Last Updated on 2019/04/09
Table of Contents
The National Development and Reform Commission, NDRC (中华人民共和国 国家 发展 和 改革 委员会) has compiled a list of 450 activities to be eradicated or favored in sectors that for one reason or another fail to follow national laws and regulations, are insecure or excessively pollute the environment.
The public will have time until May 7 to comment on the draft.
A date for the entry into force of the new regulations has not been indicated, nor is it indicated how this phase will take place.
According to the national daily Securities Times, the list “distinctly reflects the attitude of the country’s industrial policies” towards the cryptocurrency industry.
The entire crypto sector currencies is under government control since 2017, when regulators started banning some offers and started to close the first local trade exchanges.

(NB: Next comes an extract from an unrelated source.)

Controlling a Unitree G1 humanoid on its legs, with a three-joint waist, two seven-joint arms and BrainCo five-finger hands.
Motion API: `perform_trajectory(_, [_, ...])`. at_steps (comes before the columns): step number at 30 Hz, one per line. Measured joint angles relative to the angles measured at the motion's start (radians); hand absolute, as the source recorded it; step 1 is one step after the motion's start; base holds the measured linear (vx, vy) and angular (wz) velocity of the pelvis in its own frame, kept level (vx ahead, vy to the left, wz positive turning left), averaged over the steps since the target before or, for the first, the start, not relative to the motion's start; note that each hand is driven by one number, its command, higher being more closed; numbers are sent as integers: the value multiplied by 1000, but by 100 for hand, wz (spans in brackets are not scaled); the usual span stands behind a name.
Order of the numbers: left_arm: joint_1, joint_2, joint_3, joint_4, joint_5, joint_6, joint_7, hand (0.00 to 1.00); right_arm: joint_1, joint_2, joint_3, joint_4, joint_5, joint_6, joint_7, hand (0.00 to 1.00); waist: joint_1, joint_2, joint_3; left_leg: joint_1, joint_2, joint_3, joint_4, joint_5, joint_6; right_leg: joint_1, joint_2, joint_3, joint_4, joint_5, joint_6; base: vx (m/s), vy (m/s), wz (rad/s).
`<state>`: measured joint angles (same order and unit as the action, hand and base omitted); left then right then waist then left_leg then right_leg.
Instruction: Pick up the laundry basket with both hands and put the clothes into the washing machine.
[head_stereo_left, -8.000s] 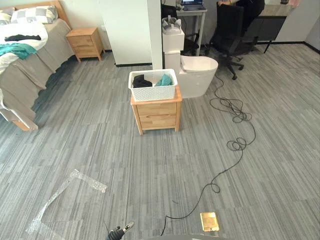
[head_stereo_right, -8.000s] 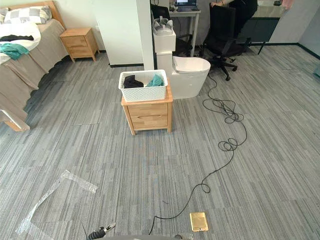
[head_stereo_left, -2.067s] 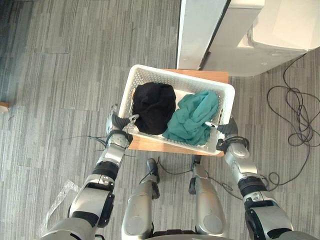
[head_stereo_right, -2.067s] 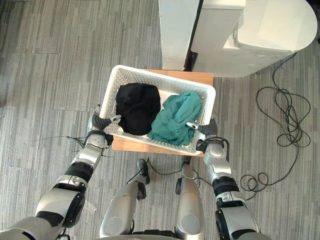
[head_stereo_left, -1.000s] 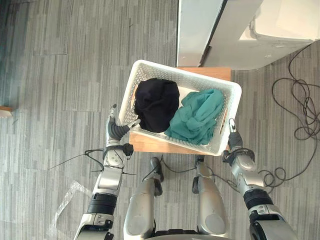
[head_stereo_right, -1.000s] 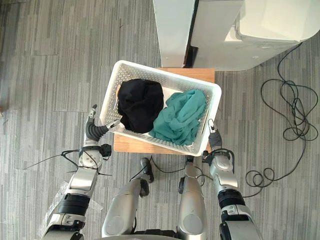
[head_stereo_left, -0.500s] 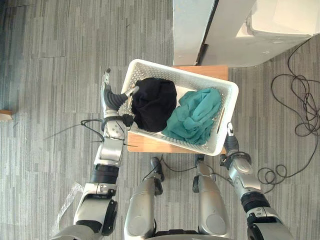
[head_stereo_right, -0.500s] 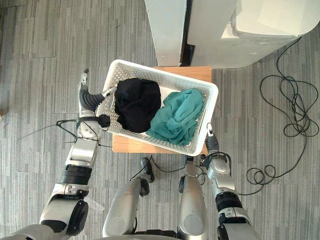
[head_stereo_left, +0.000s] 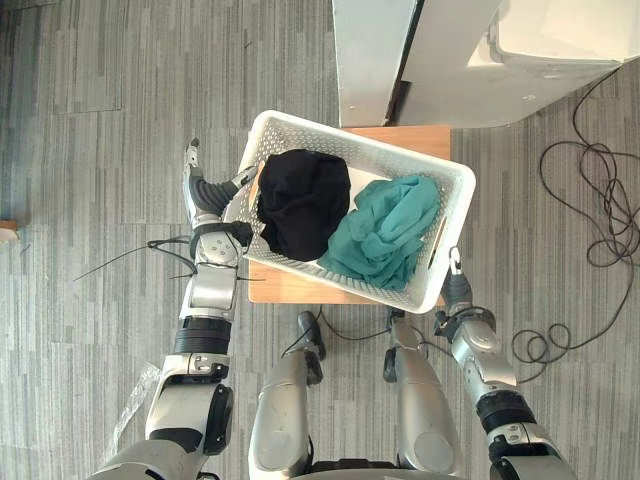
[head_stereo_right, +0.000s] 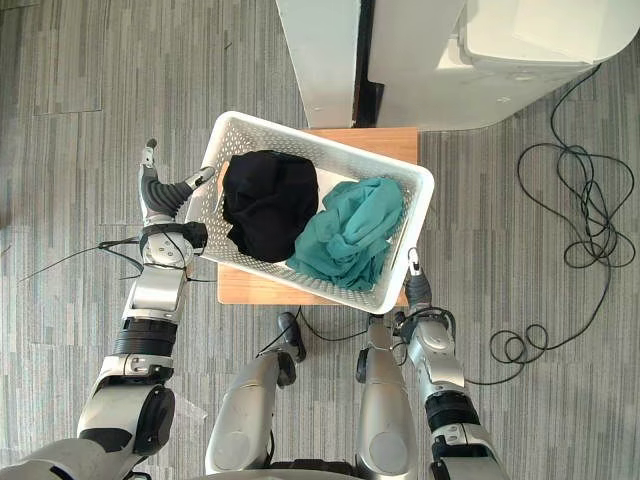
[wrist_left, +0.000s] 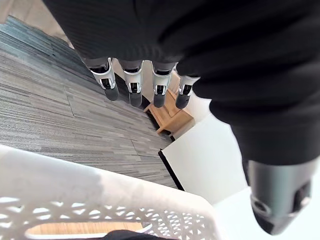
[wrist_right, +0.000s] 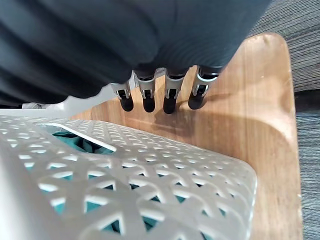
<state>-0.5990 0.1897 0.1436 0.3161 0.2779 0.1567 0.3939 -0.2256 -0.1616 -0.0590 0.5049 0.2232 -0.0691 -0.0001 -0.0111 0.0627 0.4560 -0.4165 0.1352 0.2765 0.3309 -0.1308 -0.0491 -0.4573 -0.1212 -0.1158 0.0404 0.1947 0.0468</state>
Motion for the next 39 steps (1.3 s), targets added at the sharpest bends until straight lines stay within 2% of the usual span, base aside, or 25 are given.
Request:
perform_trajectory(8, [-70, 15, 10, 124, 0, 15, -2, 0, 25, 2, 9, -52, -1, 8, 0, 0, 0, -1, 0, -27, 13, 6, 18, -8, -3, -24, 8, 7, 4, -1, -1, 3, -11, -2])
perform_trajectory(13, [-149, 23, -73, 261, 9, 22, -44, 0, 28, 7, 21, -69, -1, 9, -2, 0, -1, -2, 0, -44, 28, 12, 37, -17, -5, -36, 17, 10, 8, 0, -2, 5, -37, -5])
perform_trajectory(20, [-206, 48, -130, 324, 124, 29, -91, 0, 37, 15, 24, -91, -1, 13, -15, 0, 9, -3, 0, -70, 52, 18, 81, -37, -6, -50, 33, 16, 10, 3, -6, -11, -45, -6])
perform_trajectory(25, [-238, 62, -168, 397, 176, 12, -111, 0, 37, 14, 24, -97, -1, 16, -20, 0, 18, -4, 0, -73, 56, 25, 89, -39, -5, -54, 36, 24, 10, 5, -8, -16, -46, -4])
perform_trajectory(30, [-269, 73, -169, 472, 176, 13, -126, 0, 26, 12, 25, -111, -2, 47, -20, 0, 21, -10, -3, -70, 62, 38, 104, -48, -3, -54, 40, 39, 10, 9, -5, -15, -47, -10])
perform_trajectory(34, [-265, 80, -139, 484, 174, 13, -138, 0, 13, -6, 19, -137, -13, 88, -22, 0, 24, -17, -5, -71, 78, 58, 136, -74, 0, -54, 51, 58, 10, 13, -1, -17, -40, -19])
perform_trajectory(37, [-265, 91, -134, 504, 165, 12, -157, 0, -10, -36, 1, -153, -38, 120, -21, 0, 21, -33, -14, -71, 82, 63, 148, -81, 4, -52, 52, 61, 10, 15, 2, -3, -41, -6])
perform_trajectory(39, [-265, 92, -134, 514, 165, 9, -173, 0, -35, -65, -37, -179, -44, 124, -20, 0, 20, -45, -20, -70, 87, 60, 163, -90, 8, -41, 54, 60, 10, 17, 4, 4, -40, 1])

China hosts some of the largest cryptocurrency extraction companies in the world – the data centers that host mining platforms – thanks to low-cost electricity in the coal-rich regions of Xinjiang and Inner Mongolia.
In recent months, Chinese miners have shifted their operations to the southern provinces of Yunnan and Sichuan to exploit even cheaper hydropower available during the rainy season.
If the new rules are enacted, Chinese miners will have to leave their bases in Yunnan and Sichuan and move operations to foreign countries, said Michael Zhong, an analyst at the Beijing TokenInsight cryptocurrency research company.
“Bitcoin mining will no longer be dominated by China, but it will become more decentralized, “he said.
China has also begun to restrict cryptocurrency extraction, forcing many companies, including some of the largest in the world, to find bases elsewhere.